In the back of the third-edition
Monster Manual II were two monsters "adopted" from Necromancer Games'
The Creature Collection. One page of the MM2 was taken up by the OGL, specifically and only because of those two monsters. The book was explicit about that:
We've printed these two descriptions at the end of the book, in a special layout, to make it clear that only these two monsters are considered Open Game Content. The rest of the material in this book is still closed content, and can't be used in other products.
Later in the same sidebar that included those sentences, the following text appeared:
Over the long term we hope to use more and more material created by the independent pool of d20 System designers and publishers, just as they are using the Open Content material created by Wizards of the Coast. Instead of reinventing the wheel, we're all able to partake of the shared design resources that operate under the Open Gaming License.
And they did it again the next year in
Unearthed Arcana!
Unearthed Arcana was released under the Open Game License—though of course it did reserve some items as product identity (the usual: proper names, artwork, trade dress, certain monsters)—, and the Copyright Notice in its Open Game License referenced
Swords of Our Fathers by The Game Mechanics and
Mutants & Masterminds by Green Ronin Publishing.

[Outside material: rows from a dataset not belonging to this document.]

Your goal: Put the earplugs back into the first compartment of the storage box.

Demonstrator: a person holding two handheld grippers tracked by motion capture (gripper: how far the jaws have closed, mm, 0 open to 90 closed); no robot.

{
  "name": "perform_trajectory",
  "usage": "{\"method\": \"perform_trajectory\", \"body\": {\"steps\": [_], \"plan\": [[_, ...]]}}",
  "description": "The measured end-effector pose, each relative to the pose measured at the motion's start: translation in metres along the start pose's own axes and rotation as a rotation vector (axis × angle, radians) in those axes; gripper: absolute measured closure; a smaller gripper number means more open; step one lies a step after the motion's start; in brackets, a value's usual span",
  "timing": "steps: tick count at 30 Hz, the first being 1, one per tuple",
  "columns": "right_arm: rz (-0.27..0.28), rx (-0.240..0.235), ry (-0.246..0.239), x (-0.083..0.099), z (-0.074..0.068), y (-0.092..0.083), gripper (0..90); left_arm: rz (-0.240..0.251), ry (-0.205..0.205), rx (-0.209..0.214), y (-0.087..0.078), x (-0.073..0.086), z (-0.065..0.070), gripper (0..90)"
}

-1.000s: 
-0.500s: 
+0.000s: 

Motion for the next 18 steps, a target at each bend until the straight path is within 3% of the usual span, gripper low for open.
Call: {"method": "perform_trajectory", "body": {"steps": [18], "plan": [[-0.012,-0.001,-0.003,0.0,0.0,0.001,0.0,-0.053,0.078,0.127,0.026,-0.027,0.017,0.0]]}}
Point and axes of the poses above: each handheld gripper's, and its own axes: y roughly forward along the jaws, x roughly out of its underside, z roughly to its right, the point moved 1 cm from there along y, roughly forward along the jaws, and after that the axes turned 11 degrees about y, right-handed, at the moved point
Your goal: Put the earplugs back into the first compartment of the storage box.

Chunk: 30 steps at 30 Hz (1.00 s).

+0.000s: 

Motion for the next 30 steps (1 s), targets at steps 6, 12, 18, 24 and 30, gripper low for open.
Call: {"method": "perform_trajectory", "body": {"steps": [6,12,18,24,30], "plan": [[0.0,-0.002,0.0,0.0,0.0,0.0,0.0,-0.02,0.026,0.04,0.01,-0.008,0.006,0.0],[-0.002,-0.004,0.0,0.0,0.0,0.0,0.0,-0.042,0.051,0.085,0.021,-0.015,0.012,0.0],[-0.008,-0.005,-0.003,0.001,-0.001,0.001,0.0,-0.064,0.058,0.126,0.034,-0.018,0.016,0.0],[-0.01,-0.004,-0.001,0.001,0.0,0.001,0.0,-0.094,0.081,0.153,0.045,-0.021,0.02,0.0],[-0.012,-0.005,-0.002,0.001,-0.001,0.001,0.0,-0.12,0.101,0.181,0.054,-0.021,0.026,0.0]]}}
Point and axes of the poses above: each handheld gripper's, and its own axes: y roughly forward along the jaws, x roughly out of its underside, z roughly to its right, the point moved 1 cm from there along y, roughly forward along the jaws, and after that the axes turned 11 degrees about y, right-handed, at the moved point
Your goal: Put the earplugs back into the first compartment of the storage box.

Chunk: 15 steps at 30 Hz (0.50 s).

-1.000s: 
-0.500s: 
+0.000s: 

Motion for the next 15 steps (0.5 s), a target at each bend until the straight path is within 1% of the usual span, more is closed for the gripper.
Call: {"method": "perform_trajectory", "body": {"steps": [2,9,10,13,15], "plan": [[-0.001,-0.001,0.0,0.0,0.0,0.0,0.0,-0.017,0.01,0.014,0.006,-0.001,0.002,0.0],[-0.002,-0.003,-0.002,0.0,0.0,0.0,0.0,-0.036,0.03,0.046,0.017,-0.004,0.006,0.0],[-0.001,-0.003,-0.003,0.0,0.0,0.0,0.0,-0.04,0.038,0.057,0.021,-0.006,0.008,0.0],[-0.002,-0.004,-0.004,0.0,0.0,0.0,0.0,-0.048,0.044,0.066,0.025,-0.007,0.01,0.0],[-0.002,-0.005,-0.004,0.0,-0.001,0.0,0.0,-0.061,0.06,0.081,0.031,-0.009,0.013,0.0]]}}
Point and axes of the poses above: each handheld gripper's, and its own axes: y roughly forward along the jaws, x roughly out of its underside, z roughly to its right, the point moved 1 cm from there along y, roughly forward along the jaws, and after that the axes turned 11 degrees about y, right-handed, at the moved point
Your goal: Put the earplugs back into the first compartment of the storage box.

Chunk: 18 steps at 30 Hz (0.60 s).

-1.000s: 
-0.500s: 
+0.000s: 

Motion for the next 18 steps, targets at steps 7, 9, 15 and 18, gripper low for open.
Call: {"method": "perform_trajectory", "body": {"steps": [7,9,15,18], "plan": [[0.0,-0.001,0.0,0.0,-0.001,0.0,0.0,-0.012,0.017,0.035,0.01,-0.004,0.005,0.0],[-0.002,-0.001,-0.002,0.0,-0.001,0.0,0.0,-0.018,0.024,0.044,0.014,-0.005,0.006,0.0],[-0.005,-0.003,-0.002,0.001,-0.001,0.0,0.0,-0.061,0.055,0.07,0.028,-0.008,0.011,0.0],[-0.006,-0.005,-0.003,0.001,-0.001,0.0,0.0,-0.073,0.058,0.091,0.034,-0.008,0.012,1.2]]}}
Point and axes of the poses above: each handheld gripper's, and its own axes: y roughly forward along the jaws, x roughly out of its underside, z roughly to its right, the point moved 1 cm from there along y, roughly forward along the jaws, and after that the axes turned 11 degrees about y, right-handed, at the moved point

As far as I recall, though, that was the last time WotC included any third-party OGL material in its books—it's possible there are a few more instances I'm forgetting, but it certainly wasn't something they kept doing for long. I don't see any reason to doubt that they meant at the time what they wrote in the
Monster Manual II, though, about hoping to use more and more OGL material. The
MM2 and
Unearthed Arcana were both very early in the 3E product cycle, only a few years after the introduction of the OGL, and my guess—and this is of course only speculation—is that the WotC staff really
did at first fully intend to make more use of the OGL, and have more of a give-and-take with third-party publishers, but that even back then Hasbro decided it didn't like the idea and put a stop to it.